Keil Corinna, Sass Benjamin, Schulze Maximilian, Köhler Siegmund, Axt-Fliedner Roland, Bedei Ivonne
Department of Obstetrics and Gynecology, University Hospital Giessen and Marburg, Campus Marburg, Marburg, Germany; Department of Neurosurgery, University Hospital of Giessen and Marburg, Campus Marburg, Marburg, Germany; Department of Neuroradiology, University Hospital Giessen and Marburg, Campus Marburg, Marburg, Germany; Center for Prenatal Medicine and Fetal Therapy, University Hospital Giessen and Marburg, Campus Giessen, Giessen, Germany.
Dtsch Arztebl Int. 2025 Jan 24;122(2):33-37. doi: 10.3238/arztebl.m2024.0239.
Open spinal dysraphism is a congenital malformation that causes major morbidity. Its consequences include sensory and motor impairment as well as bladder- and bowel dysfunction. It is often also associated with prenatal ventriculomegaly, which, in turn, necessitates postnatal treatment with a ventriculoperitoneal shunt in approximately 80% of cases. Prenatal therapy with coverage of neural tube defect can reduce the shunt rate and preserve motor function. In this review, we describe the different surgical procedures and their outcomes.

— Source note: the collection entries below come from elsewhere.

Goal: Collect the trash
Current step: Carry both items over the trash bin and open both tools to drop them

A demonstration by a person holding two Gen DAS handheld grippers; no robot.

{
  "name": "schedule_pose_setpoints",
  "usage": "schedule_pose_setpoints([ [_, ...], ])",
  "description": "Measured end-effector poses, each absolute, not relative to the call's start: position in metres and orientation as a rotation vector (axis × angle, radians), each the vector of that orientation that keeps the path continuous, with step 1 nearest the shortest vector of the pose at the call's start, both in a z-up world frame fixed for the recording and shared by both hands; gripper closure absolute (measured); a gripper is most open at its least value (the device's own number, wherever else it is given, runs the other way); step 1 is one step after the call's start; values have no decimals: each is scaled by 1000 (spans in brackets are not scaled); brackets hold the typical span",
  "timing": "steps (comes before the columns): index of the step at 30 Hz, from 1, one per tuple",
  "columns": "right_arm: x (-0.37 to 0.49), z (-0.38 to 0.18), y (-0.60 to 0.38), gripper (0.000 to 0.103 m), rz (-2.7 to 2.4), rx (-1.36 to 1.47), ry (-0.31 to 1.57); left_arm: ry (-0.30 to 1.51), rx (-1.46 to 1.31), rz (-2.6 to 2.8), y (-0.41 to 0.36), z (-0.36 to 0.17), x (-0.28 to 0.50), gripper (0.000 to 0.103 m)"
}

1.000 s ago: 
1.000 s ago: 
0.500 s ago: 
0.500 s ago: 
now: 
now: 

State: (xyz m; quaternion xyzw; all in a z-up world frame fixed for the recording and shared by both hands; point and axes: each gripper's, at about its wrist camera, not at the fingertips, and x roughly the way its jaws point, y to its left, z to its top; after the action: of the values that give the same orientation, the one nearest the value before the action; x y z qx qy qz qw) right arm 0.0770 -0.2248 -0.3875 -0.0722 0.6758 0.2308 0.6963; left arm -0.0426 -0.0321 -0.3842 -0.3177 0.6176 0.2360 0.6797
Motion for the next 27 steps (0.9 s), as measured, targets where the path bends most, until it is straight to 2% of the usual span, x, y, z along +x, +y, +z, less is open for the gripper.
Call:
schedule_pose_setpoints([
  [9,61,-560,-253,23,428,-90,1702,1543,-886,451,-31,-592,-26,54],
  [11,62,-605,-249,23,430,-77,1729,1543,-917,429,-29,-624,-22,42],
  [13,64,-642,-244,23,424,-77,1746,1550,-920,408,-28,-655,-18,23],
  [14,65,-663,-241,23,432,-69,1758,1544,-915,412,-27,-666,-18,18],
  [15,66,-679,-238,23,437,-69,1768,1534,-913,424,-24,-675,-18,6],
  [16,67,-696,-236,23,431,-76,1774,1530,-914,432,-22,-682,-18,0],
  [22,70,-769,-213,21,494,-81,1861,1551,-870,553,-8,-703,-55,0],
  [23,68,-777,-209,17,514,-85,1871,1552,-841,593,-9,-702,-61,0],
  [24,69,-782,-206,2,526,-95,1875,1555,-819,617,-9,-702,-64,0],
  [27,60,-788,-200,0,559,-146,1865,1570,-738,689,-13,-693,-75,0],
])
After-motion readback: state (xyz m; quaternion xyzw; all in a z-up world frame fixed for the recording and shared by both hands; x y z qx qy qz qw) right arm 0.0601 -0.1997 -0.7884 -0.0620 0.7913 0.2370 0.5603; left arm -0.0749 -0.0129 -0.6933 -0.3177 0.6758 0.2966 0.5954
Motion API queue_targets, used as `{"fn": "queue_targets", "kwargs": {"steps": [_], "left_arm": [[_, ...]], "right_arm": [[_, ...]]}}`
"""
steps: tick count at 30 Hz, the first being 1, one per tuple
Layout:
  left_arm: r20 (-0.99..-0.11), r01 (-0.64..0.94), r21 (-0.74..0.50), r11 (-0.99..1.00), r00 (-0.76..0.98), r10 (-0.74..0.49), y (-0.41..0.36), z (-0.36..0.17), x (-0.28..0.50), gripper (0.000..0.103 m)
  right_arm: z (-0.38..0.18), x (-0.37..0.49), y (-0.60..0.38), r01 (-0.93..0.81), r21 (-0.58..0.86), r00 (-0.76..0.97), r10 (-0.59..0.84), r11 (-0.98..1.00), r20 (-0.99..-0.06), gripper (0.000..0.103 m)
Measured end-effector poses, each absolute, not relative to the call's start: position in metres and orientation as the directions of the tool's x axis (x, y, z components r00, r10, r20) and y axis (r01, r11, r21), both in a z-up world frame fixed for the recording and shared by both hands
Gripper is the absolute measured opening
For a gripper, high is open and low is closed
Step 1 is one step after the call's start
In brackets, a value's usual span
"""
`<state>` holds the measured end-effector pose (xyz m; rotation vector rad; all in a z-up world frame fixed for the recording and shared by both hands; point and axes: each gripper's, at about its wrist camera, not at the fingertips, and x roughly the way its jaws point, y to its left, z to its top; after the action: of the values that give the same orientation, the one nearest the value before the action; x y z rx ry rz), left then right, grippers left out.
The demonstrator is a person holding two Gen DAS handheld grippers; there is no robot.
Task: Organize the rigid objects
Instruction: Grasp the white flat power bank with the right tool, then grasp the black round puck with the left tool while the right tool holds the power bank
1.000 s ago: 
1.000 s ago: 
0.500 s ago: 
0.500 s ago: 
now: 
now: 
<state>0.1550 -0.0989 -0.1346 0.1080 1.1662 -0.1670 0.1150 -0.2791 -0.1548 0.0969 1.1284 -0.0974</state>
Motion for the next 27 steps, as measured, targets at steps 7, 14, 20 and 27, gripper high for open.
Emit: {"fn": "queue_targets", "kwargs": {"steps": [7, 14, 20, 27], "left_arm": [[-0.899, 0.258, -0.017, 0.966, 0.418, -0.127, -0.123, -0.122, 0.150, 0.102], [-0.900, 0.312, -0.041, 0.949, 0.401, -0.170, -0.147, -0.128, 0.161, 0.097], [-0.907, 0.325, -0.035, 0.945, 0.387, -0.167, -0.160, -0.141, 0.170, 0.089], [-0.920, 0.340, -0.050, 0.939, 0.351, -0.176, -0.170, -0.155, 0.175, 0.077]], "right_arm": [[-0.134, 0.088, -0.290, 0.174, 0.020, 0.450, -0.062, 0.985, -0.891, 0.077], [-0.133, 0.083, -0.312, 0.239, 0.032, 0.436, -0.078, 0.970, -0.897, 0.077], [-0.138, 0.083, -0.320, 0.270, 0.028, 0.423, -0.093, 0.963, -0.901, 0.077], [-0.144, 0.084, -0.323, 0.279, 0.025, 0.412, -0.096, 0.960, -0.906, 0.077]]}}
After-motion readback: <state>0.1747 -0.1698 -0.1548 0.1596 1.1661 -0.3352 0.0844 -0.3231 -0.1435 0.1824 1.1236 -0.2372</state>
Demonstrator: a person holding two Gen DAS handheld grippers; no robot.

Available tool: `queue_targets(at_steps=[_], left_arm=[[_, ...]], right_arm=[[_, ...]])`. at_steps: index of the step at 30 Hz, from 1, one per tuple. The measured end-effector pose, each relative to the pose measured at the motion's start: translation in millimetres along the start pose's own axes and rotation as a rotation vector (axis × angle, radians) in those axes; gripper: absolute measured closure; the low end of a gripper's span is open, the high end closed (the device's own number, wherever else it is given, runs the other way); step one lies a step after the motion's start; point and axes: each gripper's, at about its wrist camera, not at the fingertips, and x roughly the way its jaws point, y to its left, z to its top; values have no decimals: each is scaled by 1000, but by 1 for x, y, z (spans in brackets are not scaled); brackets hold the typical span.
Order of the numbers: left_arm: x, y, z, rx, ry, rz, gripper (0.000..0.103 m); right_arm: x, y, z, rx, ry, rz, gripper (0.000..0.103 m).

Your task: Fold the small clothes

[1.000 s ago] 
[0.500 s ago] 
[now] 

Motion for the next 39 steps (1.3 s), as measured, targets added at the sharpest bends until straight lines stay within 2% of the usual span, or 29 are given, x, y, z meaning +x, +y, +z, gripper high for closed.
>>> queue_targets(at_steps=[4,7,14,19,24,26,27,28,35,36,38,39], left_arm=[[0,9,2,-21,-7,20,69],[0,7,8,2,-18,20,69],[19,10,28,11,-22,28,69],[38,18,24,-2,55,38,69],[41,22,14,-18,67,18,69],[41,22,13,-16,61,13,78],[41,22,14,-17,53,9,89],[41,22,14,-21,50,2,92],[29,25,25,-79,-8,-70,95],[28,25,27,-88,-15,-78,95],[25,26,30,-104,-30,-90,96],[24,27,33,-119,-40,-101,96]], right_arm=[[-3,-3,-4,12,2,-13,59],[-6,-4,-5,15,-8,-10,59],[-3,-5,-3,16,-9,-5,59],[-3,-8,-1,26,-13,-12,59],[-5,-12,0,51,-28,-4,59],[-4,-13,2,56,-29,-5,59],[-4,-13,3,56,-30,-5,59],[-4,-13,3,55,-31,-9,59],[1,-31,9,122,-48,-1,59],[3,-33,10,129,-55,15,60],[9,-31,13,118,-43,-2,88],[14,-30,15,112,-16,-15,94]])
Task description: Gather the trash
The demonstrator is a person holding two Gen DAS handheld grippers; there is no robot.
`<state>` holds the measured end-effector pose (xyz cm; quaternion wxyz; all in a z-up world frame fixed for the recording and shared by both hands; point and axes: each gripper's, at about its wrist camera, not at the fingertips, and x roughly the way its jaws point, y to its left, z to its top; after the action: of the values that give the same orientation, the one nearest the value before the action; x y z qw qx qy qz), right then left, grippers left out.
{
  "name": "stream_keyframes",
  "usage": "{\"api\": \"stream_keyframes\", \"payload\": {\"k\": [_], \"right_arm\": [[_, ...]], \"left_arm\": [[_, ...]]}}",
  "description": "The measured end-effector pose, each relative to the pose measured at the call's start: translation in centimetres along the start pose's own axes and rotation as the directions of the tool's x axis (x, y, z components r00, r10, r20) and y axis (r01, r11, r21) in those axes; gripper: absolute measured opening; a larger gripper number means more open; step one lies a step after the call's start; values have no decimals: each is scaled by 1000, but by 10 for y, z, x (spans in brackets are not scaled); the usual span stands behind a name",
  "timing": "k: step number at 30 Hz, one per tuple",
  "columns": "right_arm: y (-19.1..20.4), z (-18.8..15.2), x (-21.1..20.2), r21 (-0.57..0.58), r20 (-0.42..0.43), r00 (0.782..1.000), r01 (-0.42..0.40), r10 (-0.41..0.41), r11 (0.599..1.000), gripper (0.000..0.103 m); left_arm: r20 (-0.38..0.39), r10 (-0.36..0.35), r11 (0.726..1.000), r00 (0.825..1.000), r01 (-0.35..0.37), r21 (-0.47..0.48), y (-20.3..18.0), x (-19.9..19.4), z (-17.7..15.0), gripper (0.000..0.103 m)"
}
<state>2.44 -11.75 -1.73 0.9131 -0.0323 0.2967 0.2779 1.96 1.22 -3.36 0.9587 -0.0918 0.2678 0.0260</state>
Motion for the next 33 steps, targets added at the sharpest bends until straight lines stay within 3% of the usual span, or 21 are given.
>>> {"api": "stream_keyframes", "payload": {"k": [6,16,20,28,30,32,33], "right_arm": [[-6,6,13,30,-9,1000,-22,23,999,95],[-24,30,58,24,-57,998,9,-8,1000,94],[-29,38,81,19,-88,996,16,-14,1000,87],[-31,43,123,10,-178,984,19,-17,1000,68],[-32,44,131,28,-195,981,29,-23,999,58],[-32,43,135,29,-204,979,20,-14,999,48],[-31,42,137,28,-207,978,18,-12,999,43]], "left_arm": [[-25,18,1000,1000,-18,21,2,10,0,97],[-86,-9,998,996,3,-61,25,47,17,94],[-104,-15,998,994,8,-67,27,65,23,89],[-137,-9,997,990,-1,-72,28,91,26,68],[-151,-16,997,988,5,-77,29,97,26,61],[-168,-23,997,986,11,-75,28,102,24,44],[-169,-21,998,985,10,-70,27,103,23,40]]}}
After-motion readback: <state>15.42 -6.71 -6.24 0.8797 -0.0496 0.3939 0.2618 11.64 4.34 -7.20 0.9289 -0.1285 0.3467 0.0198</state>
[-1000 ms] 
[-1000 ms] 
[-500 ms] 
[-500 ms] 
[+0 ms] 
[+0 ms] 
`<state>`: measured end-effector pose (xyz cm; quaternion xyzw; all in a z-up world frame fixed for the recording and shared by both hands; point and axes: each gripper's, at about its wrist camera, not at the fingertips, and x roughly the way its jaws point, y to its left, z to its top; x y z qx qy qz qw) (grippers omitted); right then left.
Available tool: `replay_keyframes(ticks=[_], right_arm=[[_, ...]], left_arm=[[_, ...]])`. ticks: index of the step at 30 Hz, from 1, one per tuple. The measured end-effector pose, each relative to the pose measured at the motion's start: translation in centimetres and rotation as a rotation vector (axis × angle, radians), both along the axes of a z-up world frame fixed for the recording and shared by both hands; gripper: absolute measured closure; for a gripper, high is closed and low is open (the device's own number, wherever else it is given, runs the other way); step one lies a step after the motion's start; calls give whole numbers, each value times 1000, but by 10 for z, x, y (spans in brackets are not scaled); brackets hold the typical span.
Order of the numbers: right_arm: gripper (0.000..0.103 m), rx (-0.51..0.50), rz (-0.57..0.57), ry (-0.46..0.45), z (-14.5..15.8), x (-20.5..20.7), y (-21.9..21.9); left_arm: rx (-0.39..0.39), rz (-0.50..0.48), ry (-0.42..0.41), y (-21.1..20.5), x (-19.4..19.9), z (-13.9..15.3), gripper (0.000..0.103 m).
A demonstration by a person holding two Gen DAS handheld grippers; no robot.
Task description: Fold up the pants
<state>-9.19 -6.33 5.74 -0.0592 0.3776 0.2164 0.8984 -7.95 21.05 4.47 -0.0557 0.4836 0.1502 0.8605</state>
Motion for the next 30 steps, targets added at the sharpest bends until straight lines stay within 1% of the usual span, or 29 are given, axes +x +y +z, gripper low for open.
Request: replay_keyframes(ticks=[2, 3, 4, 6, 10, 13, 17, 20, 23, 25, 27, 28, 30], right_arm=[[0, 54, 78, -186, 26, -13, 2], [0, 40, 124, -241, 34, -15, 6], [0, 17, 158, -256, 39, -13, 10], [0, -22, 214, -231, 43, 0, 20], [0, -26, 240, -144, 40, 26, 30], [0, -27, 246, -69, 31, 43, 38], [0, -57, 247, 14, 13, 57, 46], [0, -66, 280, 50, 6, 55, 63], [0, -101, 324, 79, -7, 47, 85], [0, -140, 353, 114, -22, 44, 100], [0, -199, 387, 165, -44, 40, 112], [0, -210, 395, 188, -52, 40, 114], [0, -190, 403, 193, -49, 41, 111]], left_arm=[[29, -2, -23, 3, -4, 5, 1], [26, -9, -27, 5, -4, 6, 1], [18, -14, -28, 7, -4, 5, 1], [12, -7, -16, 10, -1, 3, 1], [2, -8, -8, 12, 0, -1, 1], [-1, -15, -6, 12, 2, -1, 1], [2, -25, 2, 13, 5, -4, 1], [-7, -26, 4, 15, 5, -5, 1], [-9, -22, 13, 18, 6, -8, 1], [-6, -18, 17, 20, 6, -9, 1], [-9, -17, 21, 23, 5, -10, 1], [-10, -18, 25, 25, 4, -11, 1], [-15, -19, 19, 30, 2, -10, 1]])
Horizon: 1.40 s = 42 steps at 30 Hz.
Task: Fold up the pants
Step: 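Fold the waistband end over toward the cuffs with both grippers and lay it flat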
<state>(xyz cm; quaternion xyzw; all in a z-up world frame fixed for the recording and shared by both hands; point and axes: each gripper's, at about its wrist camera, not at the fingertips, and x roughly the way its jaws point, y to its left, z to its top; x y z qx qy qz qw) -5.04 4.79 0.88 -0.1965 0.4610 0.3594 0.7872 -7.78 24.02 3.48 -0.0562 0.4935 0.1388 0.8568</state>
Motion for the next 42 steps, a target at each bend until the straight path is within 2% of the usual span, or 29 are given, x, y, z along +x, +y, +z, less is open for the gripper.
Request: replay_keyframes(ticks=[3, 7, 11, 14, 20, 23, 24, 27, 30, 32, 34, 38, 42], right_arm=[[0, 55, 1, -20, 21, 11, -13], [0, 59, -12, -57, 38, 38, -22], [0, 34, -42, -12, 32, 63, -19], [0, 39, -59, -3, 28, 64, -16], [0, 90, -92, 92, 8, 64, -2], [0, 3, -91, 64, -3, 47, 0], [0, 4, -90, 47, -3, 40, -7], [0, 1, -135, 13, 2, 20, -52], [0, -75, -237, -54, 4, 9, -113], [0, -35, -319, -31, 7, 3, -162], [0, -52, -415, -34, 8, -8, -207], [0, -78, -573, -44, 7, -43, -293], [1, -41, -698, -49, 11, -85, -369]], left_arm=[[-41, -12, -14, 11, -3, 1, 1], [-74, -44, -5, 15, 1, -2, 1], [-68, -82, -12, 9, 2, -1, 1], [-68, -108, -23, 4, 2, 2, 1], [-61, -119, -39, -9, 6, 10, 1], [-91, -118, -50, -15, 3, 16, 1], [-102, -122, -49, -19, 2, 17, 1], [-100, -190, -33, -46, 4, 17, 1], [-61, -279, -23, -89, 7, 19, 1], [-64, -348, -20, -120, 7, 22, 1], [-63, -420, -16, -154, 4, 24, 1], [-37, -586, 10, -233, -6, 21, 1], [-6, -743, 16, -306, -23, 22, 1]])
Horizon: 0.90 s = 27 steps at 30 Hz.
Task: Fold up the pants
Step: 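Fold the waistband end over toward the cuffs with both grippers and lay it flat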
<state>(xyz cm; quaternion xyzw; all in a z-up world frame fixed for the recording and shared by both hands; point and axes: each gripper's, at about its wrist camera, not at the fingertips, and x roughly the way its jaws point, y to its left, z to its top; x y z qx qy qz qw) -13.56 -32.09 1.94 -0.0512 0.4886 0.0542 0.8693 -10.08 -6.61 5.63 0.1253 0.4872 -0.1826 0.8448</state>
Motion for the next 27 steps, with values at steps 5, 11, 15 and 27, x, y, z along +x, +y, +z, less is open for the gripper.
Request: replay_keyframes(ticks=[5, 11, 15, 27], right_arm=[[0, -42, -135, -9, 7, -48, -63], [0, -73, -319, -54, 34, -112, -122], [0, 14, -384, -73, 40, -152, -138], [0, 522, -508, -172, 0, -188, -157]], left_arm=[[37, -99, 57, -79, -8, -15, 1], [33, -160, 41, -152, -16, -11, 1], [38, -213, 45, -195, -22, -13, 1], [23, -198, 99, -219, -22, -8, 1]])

This review is based on publications that were retrieved by a selective literature search in the MEDLINE, Web of Science, EMBASE, Scopus, and Cochrane databases, employing pertinent keywords. Studies of all types (except case reports) that were published in English or German in the period 2010-2024 were included.
The randomized, controlled MOMS trial showed that intrauterine surgery for defect closure resulted in less progressive neural tissue damage than postnatal surgery and reduced the need for shunting by approximately half (40% vs. 82%). Since the publication of these results, various prenatal surgical procedures have been established, including hysterotomy-assisted, percutaneous fetoscopic, and laparotomy-assisted fetoscopic closure. The individual surgical methods yield comparable results in terms of motor function and shunt rate. A problem with these procedures is that they increase the likelihood of preterm birth, to an extent that varies from one type of procedure to another.
Prenatal surgery improves motor function and reduces the shunt rate but long-term outcomes beyond adolescence are still lacking. Transparent and interdisciplinary counseling is essential in prenatal communication to inform parents not only about the potential benefits of this treatment, but also about its limitations and risks.
开放性脊柱裂是一种导致严重发病的先天性畸形。其后果包括感觉和运动障碍以及膀胱和肠道功能障碍。它通常还与产前脑室扩大有关,而这反过来又使得约80%的病例在出生后需要进行脑室腹腔分流术治疗。神经管缺陷覆盖的产前治疗可以降低分流率并保留运动功能。在本综述中,我们描述了不同的手术方法及其结果。
本综述基于通过在MEDLINE、科学网、EMBASE、Scopus和Cochrane数据库中进行选择性文献检索,使用相关关键词检索到的出版物。纳入了2010年至2024年期间以英文或德文发表的所有类型(病例报告除外)的研究。
随机对照的MOMS试验表明,与出生后手术相比,宫内手术闭合缺损导致的神经组织渐进性损伤更少,并且分流需求减少了约一半(40%对82%)。自这些结果发表以来,已经确立了各种产前手术方法,包括子宫切开术辅助、经皮胎儿镜和剖腹术辅助胎儿镜闭合术。就运动功能和分流率而言,个体手术方法产生的结果相当。这些手术方法的一个问题是它们增加了早产的可能性,其程度因手术类型而异。
产前手术可改善运动功能并降低分流率,但仍缺乏青春期后长期结果。在产前沟通中,透明和跨学科的咨询至关重要,不仅要告知父母这种治疗的潜在益处,还要告知其局限性和风险。